Next to the hotel, a large parking lot is full with the gamblers' cars. Every few hundred meters a parking guard looks after the vehicles: they are dressed in smart uniforms and gesticulate profusely to attract the drivers' attention every time a new car approaces. Smack in the middle there is a huge fountain with a larger-than-life statue of a Roman centurion and four horses galloping wildly into a ring of water jets...

25 December 2013

19. - 25 Dec.: From wineland to Johannesburg

After yet another rich breakfast with Italian music in the background I spend an easy morning at the Auberge Clermont, reading, smoking a Toscanello and taking a few pictures around the vineyard. At about noon I am politely asked to vacate the room as they have to clean up for the lucky guests who will take my room in the afternoon. Oh well. Time to drive to Cape Town anyway, I have to fill up my tank, return the car and check-in for my flight to Johannesburg.

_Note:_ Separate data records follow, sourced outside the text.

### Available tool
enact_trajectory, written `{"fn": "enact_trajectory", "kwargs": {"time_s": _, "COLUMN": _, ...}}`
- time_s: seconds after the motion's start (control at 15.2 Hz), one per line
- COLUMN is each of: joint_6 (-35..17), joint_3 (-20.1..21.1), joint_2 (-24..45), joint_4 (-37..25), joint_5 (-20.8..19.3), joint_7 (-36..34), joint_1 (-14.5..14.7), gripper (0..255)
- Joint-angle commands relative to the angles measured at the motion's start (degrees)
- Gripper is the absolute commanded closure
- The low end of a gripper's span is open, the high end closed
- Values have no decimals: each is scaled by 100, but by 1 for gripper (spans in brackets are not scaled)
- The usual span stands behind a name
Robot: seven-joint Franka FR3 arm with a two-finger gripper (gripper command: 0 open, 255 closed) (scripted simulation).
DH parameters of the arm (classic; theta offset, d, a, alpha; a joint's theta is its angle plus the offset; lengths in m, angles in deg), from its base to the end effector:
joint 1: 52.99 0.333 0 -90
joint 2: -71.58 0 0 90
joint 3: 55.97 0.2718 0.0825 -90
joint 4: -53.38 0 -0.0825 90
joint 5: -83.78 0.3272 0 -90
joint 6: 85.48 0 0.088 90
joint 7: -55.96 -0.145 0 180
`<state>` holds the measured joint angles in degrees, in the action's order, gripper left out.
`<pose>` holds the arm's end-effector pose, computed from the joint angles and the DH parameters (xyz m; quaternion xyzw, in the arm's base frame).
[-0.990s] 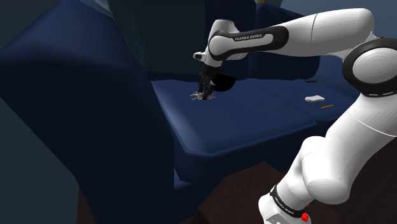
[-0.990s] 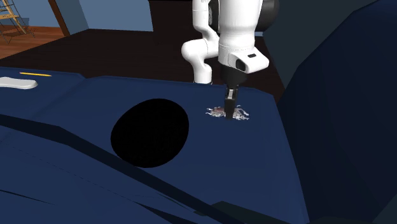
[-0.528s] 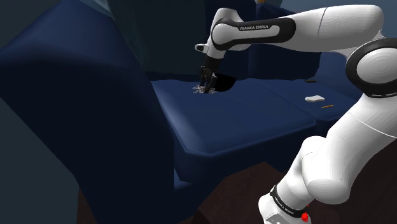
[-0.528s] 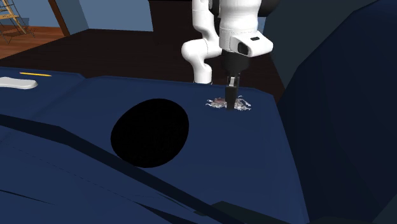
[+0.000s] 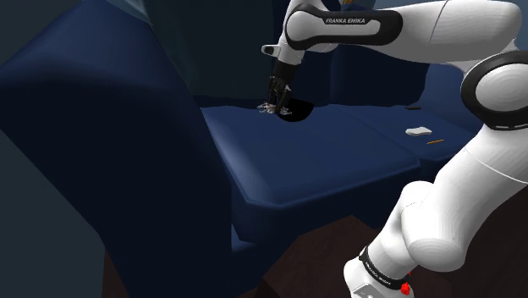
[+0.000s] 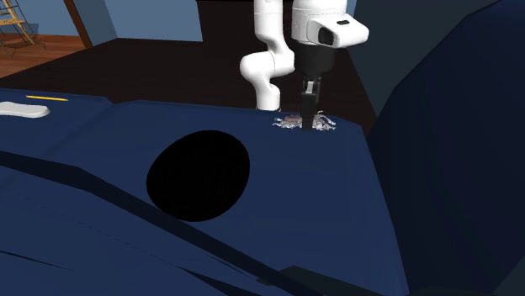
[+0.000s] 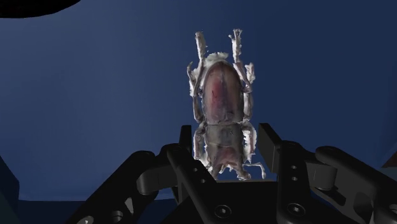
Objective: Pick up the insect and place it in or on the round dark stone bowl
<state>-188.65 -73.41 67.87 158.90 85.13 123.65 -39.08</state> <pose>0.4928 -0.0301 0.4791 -0.8483 -0.5289 -0.0208 0.0112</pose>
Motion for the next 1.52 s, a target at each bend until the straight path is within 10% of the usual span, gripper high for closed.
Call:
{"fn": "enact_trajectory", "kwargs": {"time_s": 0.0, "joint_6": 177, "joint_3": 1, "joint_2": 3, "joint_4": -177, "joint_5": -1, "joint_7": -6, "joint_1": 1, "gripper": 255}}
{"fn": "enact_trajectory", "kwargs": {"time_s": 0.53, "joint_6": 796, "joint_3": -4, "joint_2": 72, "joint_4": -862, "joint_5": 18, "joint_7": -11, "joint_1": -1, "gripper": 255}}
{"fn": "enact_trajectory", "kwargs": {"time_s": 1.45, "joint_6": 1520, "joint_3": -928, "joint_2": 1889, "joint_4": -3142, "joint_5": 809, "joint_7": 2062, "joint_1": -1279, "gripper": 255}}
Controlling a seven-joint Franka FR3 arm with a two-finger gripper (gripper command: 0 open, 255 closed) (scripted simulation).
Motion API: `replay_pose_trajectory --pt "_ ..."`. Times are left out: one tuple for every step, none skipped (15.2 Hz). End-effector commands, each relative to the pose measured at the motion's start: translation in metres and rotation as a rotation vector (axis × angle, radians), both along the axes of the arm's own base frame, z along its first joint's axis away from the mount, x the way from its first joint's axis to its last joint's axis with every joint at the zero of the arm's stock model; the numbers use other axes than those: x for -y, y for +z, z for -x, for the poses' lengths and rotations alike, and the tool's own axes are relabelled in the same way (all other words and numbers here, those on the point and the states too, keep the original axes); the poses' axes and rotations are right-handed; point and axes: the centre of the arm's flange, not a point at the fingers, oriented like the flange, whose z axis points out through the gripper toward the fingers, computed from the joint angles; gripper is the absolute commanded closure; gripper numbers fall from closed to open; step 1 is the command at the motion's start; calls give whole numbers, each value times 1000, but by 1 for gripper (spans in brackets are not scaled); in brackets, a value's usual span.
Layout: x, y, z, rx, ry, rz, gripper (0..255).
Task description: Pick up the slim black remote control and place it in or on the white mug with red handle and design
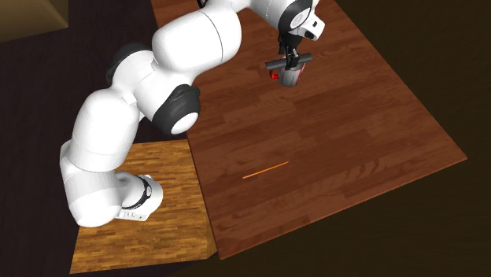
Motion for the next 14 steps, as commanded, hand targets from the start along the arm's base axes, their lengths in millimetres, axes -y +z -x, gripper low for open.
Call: replay_pose_trajectory --pt "0 0 0 0 0 0 0" --pt "0 0 0 0 0 0 0" --pt "0 0 0 0 0 0 0" --pt "0 0 0 0 0 0 0" --pt "1 13 0 0 0 0 0" --pt "2 26 -1 0 0 0 0" --pt "3 39 -1 0 0 0 0" --pt "4 50 -1 0 0 0 0" --pt "4 50 -1 0 0 0 0" --pt "4 50 -1 0 0 0 0" --pt "4 50 -1 0 0 0 0" --pt "4 50 -1 0 0 0 0" --pt "4 50 -1 0 0 0 0" --pt "4 50 -1 0 0 0 0"
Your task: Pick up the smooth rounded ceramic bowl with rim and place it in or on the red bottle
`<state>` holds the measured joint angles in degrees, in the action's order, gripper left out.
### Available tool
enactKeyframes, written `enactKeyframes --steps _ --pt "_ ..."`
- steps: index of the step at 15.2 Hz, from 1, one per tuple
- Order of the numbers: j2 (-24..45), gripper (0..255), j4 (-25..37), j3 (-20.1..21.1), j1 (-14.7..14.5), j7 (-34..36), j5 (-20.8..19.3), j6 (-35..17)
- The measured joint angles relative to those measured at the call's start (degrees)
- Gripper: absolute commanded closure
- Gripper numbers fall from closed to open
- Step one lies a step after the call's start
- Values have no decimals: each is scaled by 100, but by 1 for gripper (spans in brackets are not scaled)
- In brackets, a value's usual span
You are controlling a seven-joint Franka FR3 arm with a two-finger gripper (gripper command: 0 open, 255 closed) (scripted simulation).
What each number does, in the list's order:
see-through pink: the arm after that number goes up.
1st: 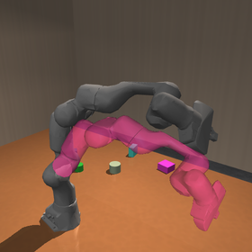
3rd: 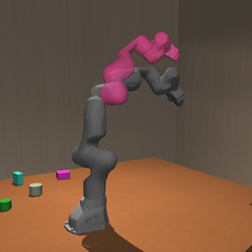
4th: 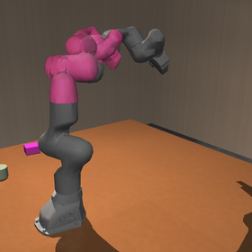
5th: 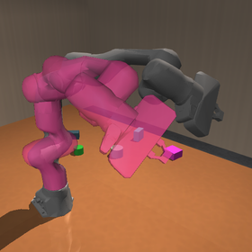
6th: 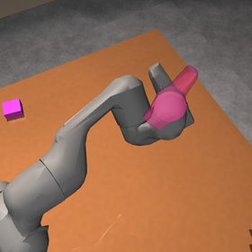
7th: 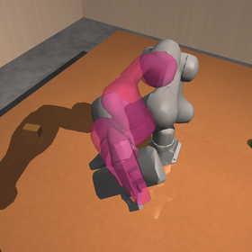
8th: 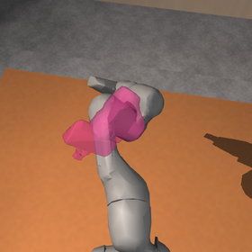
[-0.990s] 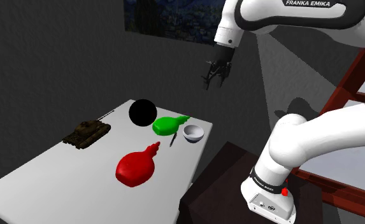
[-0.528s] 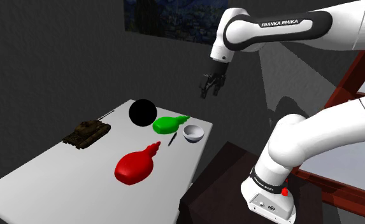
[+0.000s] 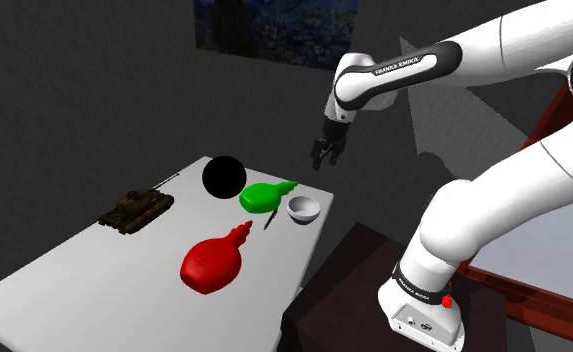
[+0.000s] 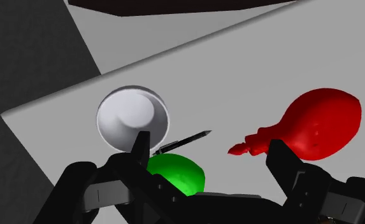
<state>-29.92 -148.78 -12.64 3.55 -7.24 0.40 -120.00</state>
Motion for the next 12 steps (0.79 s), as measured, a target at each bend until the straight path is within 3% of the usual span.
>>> enactKeyframes --steps 7,12 --pt "1383 0 120 -604 9 -911 149 -1157" --pt "2578 0 493 -928 -58 -1727 683 -1838"
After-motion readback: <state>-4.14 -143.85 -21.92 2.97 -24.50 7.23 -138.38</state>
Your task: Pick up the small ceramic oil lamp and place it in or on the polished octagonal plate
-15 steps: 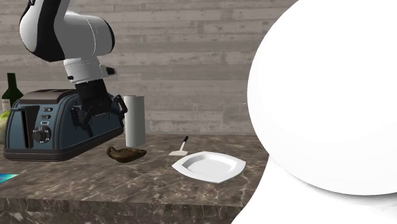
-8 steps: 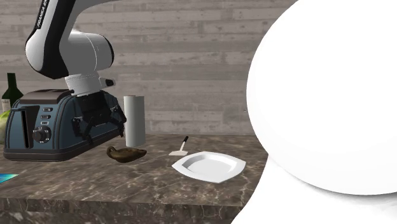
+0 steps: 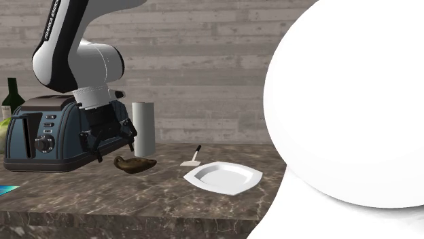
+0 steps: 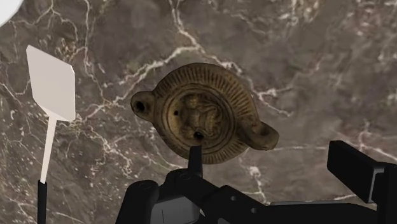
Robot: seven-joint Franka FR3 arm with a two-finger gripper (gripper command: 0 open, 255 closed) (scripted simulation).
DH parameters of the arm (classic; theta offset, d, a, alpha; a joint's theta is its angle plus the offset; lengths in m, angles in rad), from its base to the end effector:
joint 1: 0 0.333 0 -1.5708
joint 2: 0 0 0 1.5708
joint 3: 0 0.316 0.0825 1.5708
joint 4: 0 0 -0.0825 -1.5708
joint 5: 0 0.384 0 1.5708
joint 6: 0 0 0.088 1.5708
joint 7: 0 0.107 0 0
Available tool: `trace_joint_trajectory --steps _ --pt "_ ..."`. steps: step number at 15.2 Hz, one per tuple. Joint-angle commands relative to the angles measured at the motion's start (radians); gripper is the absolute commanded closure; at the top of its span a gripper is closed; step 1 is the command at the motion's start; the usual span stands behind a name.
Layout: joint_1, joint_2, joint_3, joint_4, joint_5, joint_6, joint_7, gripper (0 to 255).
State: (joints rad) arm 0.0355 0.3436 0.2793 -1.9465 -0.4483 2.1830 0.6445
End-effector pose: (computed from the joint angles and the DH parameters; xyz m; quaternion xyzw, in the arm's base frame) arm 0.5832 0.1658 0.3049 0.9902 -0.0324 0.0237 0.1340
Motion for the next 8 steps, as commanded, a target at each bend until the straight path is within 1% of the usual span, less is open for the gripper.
trace_joint_trajectory --steps 1,2,3,8 --pt "0.0 0.0 0.0 0.0 0.0 0.0 0.0 0" --pt "0.0 0.0 0.0 0.0 0.0 0.0 0.0 0" --pt "0.0 0.0 0.0 0.0 0.0 0.0 0.0 255" --pt "0.0 0.0 0.0 0.0 0.0 0.0 0.0 255"
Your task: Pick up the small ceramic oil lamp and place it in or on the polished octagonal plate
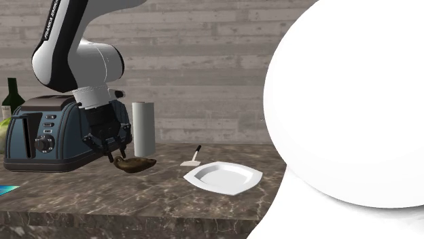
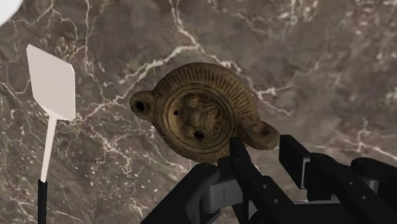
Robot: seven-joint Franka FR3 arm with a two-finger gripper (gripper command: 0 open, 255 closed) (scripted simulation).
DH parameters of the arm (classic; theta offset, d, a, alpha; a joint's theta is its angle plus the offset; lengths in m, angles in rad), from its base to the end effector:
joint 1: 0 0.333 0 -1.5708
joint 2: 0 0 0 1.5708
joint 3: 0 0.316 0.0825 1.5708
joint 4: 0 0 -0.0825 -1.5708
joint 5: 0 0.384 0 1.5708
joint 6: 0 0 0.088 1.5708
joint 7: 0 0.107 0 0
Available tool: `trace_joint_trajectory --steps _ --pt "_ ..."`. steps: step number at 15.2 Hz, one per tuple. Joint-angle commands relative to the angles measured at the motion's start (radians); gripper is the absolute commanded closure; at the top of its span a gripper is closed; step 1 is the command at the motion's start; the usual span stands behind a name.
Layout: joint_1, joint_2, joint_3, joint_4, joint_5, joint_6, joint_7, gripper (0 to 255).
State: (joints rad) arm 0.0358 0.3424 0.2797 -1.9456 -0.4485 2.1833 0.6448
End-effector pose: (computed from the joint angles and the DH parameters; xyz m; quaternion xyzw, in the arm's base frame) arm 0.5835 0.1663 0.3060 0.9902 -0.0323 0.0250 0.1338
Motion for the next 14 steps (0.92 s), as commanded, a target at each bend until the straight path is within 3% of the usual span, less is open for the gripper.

Easy drive to the Cape Town airport. I stop at a filling station just before the rental car return. A plump black attendant comes forward with a big smile flashing from his white teeth. (There is virtually no self serve station in South Africa because the fuel price, by law, must be the same as full serve.) "Hello sir how are you? Have you had a good trip? It's an honor for me to serve you today." He is extremely welcoming and works with alacrity and gusto. Well maybe it's for the tip, but no can't do that all that just for the tip. It's a sign of a positive attitude, of someone who is aware of being there to do something useful. He is in a talkative mood: after he inquires about my home city, he starts commenting on the latest Serie A exploits of A.S. Roma. (I always wonder why foreigners always refer to "la Roma" with its official company name.) He knows much more than me about Italian soccer. I can nod a few times when he mentions Totti but am totally impotent when he asks specific questions about defensive tactics of Italian players and the like.

He fills up my tank, meticulously cleans the windshield, checks my oil as well as the level of my wipers' water as if it were his own car. It's been a long long long time since something like this happened to me in Europe. I would like to give him a tip but I am extremely embarrassed to find out that I have no coins or small notes on me. I openly tell him so, thanking him profusely for his work. He keeps smiling and tells me not to worry, to drive safe and have a good trip.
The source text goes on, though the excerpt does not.